Recently, I was at a customer site to upgrade a
SunFire E2900 SPARC based server: installing two fiber channel HBAs, connecting two
Oracle StorEdge ST2540 disk arrays, and install an up-to-date patch set.
After breaking up the system mirror, we started patching. During patch 28 of 188 patches (recommended patch cluster), the system caught a kernel panic, obviously caused by some UFS problems. First idea: boot into single user and see, what happens:
{0} ok boot -s
reseting...
[...]
Rebooting with command: boot
TL = 1, TT = 10. ERROR: Illegal Instruction
TSTATE= 0x1400 [ccr = 0x0, asi = 0x0, pstate = 0x14, cwp = 0x0]
TPC= 0000000000006004
TNPC= fffffffffd159118
TICK= 8000004be5bbfe34, TICKCMP = 8000000000000000
debugger entered
{0} ok*ouch* Well then... there is a mirrored system disk, so let's boot that one:
{0} ok reset-all
resetting...
[...]
{0} ok boot disk1 -s
WARNING: rmalloc_picky: Invalid numeric argument: size = 0x0
WARNING: rmalloc_picky: Invalid numeric argument: size = 0x0
WARNING: rmalloc_picky: Invalid numeric argument: size = 0x0
WARNING: rmalloc_picky: Invalid numeric argument: size = 0x0
WARNING: rmalloc_picky: Invalid numeric argument: size = 0x0
WARNING: rmalloc_picky: Invalid numeric argument: size = 0x0
Boot load failed
{0} okLooks, like somebody forgot to
installboot(1M) a valid bootblock on the mirror disk. Bad luck. Next, we tried to boot from a Solaris 10 DVD:
{0} ok reset-all
resetting...
[...]
{0} ok boot cdrom -s
Boot device: /pci@18,700000/pci@4/ide@2/cdrom@0,0:b File and args: -s
SunOS Release 5.10 Version Generic 64-bit
Copyright 1983-2005 Sun Microsystems, Inc. All rights reserved.

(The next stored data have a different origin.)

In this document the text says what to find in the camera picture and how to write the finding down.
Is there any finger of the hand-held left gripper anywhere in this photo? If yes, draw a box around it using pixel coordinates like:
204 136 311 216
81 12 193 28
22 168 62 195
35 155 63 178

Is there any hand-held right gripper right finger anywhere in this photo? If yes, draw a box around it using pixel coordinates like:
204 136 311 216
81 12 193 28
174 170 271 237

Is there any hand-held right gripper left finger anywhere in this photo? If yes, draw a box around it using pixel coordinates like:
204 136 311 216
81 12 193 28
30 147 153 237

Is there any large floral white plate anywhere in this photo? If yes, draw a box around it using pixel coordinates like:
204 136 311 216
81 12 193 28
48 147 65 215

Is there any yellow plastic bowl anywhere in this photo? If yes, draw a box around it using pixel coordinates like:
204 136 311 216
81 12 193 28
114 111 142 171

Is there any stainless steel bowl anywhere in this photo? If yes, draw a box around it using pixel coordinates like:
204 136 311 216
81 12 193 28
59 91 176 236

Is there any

Use is subject to license terms.
ide: no major number
Cannot load drivers for /ssm@0,0/pci@18,700000/pci@4/ide@2/cdrom@0,0:b
Can't load the root filesystem
{0} ok Well then... even more bad luck. We then tried several things to get the machine back online. Swapping disks, removing HBAs and such. Nothing, that helped. Around 9pm we decided to stop at this point and get some sleep.

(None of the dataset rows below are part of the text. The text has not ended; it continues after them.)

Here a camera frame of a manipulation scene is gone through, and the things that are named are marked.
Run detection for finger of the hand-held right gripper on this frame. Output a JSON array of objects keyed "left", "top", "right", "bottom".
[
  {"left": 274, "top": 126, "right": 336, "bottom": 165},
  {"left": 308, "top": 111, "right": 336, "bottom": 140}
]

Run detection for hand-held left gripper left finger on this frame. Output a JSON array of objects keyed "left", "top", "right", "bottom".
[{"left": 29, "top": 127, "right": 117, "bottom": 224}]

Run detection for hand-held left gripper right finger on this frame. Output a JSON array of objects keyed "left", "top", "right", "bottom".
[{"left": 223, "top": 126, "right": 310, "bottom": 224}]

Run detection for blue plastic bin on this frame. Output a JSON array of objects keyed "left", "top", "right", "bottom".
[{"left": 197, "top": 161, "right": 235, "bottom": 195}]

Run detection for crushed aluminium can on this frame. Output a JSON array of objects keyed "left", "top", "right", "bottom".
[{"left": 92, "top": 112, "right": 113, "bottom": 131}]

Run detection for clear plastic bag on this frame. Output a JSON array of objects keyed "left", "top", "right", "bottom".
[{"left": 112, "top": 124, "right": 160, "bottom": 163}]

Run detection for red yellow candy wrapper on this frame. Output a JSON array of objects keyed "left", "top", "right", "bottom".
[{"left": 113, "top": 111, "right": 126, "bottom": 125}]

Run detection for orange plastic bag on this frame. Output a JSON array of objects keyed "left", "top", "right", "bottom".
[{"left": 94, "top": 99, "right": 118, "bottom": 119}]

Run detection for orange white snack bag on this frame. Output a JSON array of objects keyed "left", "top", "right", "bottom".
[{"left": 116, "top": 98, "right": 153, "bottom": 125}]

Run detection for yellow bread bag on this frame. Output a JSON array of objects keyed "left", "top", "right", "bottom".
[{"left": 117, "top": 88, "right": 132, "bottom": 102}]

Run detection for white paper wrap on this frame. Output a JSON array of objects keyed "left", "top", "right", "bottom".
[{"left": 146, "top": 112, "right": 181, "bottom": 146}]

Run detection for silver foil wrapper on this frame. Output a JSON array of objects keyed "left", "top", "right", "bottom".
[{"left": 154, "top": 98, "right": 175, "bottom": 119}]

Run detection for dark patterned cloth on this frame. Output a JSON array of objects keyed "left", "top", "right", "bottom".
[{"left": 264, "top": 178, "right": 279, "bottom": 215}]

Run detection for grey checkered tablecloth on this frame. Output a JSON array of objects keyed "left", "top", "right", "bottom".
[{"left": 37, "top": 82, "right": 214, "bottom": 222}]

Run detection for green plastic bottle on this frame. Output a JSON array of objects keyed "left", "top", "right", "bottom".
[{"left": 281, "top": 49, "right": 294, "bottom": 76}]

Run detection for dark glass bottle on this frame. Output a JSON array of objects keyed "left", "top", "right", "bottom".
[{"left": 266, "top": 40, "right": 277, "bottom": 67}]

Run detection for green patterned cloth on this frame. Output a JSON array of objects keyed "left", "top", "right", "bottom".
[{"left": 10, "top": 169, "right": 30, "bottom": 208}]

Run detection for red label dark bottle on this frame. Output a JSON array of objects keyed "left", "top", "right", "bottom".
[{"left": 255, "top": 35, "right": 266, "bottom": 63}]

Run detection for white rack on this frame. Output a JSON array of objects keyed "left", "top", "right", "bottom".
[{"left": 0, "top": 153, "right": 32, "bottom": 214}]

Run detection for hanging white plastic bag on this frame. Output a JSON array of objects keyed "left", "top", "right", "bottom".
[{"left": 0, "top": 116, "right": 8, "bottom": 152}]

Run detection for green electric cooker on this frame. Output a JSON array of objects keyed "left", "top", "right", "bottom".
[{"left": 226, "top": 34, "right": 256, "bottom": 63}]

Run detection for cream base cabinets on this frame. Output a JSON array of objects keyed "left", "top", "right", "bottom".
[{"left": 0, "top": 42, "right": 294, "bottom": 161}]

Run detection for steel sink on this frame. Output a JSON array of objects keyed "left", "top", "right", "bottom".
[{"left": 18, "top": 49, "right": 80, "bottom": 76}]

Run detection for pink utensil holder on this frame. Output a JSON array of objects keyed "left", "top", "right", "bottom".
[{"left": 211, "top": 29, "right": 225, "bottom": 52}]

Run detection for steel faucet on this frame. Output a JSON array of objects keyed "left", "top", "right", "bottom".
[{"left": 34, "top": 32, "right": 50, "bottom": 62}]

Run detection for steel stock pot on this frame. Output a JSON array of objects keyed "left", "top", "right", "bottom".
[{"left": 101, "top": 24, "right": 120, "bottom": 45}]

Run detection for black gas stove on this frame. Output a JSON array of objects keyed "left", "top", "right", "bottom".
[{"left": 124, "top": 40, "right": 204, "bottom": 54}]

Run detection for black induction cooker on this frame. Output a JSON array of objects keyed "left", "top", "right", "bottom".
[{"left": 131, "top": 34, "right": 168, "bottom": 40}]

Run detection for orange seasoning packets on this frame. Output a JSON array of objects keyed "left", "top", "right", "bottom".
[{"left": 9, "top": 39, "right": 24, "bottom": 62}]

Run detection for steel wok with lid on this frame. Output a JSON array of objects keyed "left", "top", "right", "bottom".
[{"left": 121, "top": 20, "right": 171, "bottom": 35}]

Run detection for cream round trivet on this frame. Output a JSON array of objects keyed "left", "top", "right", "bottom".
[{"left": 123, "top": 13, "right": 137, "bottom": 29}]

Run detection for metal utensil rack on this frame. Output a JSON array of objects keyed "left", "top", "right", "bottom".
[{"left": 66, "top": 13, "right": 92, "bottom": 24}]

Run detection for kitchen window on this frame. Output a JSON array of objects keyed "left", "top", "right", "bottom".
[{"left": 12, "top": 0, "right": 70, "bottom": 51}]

Next day, we brought another – more current – Solaris 10 DVD with us. You never know... And we also fetched the install server notebook from our office. Booting the machine from net was easy. Then a
fsck(1M) on the system disk. Oh well... the filesystem looked really damaged. Lots of duplicate inodes and lots of purged directory entries. Including pretty important system files. Another attempt to boot the repaired filesystem ended up in the same
RED_state alert as above.
Well... second boot from net,
fscking the boot mirror, writing a boot block on it and hey! The machine boots off the system mirror. Neat. Of course,
fsck purged some important entries on this machine as well. We checked for missing file by crosschecking the files on disk against the package database with
pkgchk(1M), and copied those files – as much as possible – from another Solaris 10 system with same patchlevel. Some device nodes were created by another reconfigure boot and finally we could start installing patches on the system. Which even fixed some more missing files.

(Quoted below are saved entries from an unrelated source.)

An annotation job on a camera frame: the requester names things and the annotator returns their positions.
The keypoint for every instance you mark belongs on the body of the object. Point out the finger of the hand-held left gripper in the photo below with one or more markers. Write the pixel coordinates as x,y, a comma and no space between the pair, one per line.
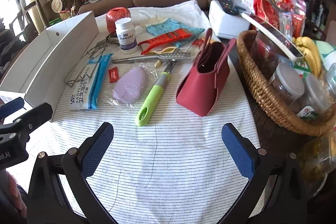
31,116
10,106

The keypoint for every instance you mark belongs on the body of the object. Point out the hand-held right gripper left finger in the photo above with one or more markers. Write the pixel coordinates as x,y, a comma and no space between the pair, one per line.
97,150

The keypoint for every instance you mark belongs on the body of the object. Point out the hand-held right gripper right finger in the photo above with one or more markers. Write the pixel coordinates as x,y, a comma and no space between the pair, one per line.
237,153

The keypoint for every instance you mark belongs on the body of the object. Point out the white cardboard box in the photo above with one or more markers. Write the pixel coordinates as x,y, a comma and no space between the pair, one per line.
52,56

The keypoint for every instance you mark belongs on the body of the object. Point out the purple sponge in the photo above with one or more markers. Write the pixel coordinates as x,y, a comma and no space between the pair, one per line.
128,85

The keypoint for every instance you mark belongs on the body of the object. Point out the red felt handbag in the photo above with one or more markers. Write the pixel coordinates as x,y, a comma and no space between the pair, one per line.
199,87

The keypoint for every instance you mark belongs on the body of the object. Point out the serrated metal tongs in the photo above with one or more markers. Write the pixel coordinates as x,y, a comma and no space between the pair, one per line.
173,56

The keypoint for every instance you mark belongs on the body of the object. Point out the red plastic grater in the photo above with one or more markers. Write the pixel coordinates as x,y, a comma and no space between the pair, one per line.
168,37

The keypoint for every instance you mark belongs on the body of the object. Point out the blue white wet wipes packet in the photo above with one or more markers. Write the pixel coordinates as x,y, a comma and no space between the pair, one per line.
86,87

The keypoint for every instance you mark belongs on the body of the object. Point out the striped white tablecloth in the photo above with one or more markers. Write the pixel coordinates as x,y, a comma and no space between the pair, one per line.
170,148

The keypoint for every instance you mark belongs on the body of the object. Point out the wicker basket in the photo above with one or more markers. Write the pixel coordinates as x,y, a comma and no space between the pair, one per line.
257,82

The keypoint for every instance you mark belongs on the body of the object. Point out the red candy packet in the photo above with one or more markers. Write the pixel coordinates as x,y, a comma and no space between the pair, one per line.
113,74

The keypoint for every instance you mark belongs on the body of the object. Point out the glass jar yellow contents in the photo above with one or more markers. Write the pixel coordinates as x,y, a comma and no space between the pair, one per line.
317,161

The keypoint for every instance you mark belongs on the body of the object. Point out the plastic jar clear lid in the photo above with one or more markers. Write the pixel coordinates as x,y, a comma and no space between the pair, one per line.
286,82

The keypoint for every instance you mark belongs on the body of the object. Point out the plastic jar green label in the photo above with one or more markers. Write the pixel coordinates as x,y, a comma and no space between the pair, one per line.
315,98

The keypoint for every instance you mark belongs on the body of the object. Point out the clear glass jar dark contents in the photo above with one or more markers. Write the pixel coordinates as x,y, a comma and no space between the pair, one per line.
265,56

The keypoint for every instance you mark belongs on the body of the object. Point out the round tin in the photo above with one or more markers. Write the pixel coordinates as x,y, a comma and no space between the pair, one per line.
58,5

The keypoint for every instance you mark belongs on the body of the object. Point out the white pill bottle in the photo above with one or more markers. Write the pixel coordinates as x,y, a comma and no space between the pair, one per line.
126,37

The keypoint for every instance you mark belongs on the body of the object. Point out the small red plastic tool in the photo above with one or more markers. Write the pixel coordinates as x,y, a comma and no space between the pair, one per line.
198,43

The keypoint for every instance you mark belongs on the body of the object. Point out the yellow hair clip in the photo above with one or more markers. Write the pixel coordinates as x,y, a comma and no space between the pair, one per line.
168,50

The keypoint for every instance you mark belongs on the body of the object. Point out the bunch of bananas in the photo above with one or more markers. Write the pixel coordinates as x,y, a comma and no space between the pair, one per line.
309,53

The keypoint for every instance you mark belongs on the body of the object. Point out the red twine ball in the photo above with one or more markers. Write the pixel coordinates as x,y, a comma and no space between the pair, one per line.
115,18

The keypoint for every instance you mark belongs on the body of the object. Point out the white tissue box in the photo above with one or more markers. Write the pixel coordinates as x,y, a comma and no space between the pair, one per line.
225,22

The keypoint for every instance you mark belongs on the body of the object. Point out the blue knitted cloth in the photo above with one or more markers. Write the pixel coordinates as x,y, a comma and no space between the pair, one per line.
162,27

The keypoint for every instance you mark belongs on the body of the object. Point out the black remote control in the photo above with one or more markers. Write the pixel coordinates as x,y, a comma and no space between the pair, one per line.
225,3

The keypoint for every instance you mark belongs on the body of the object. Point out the plain white cloth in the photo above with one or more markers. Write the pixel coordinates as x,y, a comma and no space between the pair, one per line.
170,11

A couple of hours later, the system was up and running, the new LUNs were configured in the storage and a
zpool(1M) was created. Another happy customer. The broken system disk will be replaced by a spare disk in a couple of days. I won't trust the old disk anymore, although it might not be broken at all.
Lessons learned:
UFS is a pretty robust filesystem and we still prefer
Solaris Volume Manager on system disks. Makes some troubleshooting just much simpler.